Material supplied below:

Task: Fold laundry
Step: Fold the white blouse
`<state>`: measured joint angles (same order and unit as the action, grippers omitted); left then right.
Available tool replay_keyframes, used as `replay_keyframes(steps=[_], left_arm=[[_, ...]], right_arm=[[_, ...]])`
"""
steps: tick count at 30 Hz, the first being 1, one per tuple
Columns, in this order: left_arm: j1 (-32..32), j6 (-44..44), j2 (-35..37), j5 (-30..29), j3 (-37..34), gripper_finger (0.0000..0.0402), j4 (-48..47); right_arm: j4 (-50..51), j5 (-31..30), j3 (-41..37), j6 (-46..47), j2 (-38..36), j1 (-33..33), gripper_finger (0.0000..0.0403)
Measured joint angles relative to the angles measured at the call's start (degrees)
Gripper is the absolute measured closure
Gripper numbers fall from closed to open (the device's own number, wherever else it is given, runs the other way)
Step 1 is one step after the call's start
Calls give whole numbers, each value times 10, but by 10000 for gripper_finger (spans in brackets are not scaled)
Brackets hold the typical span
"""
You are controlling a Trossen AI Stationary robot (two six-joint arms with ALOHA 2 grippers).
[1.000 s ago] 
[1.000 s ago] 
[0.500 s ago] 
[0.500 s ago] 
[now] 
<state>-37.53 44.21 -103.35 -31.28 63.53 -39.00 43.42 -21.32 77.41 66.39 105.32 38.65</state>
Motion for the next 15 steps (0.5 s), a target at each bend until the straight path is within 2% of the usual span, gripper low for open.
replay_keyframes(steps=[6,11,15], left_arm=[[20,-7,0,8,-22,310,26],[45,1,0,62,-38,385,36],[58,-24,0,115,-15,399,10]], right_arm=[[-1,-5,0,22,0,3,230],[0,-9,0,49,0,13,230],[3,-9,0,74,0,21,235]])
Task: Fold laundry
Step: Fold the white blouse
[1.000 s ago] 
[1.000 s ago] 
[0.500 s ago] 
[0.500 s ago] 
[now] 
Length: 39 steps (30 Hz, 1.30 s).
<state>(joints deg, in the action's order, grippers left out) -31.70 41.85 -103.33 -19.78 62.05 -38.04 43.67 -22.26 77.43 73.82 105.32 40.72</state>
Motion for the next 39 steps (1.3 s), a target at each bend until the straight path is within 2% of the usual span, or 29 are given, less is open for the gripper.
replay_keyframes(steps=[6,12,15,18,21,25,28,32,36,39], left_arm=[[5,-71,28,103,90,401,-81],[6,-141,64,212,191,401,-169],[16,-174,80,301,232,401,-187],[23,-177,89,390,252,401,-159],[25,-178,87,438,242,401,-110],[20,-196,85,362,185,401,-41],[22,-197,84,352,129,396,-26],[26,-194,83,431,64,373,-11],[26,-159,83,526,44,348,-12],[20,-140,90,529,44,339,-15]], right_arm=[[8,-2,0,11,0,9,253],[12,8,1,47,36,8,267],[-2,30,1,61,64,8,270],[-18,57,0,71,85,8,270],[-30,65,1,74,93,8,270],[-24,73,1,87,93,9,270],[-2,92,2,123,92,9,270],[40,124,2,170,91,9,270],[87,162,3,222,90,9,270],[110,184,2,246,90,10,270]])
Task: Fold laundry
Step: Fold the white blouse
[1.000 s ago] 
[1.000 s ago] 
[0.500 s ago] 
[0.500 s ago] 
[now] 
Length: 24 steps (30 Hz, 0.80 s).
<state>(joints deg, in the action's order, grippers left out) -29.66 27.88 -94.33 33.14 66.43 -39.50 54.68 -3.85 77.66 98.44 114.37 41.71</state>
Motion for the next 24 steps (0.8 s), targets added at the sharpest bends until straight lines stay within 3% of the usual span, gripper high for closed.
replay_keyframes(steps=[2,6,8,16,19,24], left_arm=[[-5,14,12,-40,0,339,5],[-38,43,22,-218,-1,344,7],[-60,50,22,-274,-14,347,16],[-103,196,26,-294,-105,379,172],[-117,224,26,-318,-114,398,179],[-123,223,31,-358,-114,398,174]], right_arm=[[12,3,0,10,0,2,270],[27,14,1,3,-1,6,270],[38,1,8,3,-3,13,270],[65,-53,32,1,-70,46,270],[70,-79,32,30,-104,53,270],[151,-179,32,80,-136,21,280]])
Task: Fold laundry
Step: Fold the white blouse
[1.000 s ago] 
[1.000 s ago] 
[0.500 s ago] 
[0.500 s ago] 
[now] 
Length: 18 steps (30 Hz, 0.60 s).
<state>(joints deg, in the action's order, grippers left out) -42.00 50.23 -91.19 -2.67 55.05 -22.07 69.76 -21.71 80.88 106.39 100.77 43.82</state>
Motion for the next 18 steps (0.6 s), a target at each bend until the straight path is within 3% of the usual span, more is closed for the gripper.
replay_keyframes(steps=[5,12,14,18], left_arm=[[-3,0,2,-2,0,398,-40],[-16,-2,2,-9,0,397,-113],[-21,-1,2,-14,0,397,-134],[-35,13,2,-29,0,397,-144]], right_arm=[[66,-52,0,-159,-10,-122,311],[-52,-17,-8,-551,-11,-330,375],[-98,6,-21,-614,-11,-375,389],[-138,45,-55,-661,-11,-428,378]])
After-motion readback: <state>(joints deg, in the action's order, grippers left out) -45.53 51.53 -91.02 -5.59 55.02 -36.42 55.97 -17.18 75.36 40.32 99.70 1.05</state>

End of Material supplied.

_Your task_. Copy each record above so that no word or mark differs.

_The completed task_.
Task: Fold laundry
Step: Fold the white blouse
`<state>`: measured joint angles (same order and unit as the action, grippers omitted); left then right.
Available tool replay_keyframes, used as `replay_keyframes(steps=[_], left_arm=[[_, ...]], right_arm=[[_, ...]])`
"""
steps: tick count at 30 Hz, the first being 1, one per tuple
Columns, in this order: left_arm: j1 (-32..32), j6 (-44..44), j2 (-35..37), j5 (-30..29), j3 (-37..34), gripper_finger (0.0000..0.0402), j4 (-48..47); right_arm: j4 (-50..51), j5 (-31..30), j3 (-41..37), j6 (-46..47), j2 (-38..36), j1 (-33..33), gripper_finger (0.0000..0.0403)
Measured joint angles relative to the angles measured at the call's start (degrees)
Gripper is the absolute measured closure
Gripper numbers fall from closed to open (the device's own number, wherever else it is given, runs the other way)
Step 1 is one step after the call's start
Calls give whole numbers, each value times 10, but by 10000 for gripper_finger (spans in brackets are not scaled)
Brackets hold the typical span
"""
You are controlling a Trossen AI Stationary robot (two six-joint arms with ALOHA 2 grippers).
[1.000 s ago] 
[1.000 s ago] 
[0.500 s ago] 
[0.500 s ago] 
[now] 
<state>-37.53 44.21 -103.35 -31.28 63.53 -39.00 43.42 -21.32 77.41 66.39 105.32 38.65</state>
Motion for the next 15 steps (0.5 s), a target at each bend until the straight path is within 2% of the usual span, gripper low for open.
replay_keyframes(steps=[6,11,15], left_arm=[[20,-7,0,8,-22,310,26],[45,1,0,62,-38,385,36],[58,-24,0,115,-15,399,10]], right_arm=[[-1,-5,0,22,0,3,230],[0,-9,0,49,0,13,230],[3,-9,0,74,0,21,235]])
Task: Fold laundry
Step: Fold the white blouse
[1.000 s ago] 
[1.000 s ago] 
[0.500 s ago] 
[0.500 s ago] 
[now] 
Length: 39 steps (30 Hz, 1.30 s).
<state>(joints deg, in the action's order, grippers left out) -31.70 41.85 -103.33 -19.78 62.05 -38.04 43.67 -22.26 77.43 73.82 105.32 40.72</state>
Motion for the next 39 steps (1.3 s), a target at each bend until the straight path is within 2% of the usual span, or 29 are given, less is open for the gripper.
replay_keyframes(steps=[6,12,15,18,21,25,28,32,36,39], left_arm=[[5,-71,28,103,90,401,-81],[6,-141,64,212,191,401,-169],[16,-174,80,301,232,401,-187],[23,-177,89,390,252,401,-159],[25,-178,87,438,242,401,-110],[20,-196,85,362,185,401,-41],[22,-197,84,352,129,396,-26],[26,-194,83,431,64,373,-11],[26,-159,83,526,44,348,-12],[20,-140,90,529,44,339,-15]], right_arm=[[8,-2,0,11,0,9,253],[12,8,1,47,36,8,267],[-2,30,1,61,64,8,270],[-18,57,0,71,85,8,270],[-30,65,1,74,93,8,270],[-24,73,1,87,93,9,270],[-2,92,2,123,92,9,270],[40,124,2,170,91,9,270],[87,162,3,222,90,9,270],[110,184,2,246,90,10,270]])
Task: Fold laundry
Step: Fold the white blouse
[1.000 s ago] 
[1.000 s ago] 
[0.500 s ago] 
[0.500 s ago] 
[now] 
Length: 24 steps (30 Hz, 0.80 s).
<state>(joints deg, in the action's order, grippers left out) -29.66 27.88 -94.33 33.14 66.43 -39.50 54.68 -3.85 77.66 98.44 114.37 41.71</state>
Motion for the next 24 steps (0.8 s), targets added at the sharpest bends until straight lines stay within 3% of the usual span, gripper high for closed.
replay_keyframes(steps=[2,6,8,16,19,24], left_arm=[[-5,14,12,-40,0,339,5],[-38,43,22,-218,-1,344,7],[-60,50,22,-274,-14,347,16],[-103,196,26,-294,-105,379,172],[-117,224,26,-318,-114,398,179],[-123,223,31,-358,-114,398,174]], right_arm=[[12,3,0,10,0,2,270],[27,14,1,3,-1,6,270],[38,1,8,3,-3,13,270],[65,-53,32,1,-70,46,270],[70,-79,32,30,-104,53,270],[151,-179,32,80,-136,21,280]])
Task: Fold laundry
Step: Fold the white blouse
[1.000 s ago] 
[1.000 s ago] 
[0.500 s ago] 
[0.500 s ago] 
[now] 
Length: 18 steps (30 Hz, 0.60 s).
<state>(joints deg, in the action's order, grippers left out) -42.00 50.23 -91.19 -2.67 55.05 -22.07 69.76 -21.71 80.88 106.39 100.77 43.82</state>
Motion for the next 18 steps (0.6 s), a target at each bend until the straight path is within 3% of the usual span, more is closed for the gripper.
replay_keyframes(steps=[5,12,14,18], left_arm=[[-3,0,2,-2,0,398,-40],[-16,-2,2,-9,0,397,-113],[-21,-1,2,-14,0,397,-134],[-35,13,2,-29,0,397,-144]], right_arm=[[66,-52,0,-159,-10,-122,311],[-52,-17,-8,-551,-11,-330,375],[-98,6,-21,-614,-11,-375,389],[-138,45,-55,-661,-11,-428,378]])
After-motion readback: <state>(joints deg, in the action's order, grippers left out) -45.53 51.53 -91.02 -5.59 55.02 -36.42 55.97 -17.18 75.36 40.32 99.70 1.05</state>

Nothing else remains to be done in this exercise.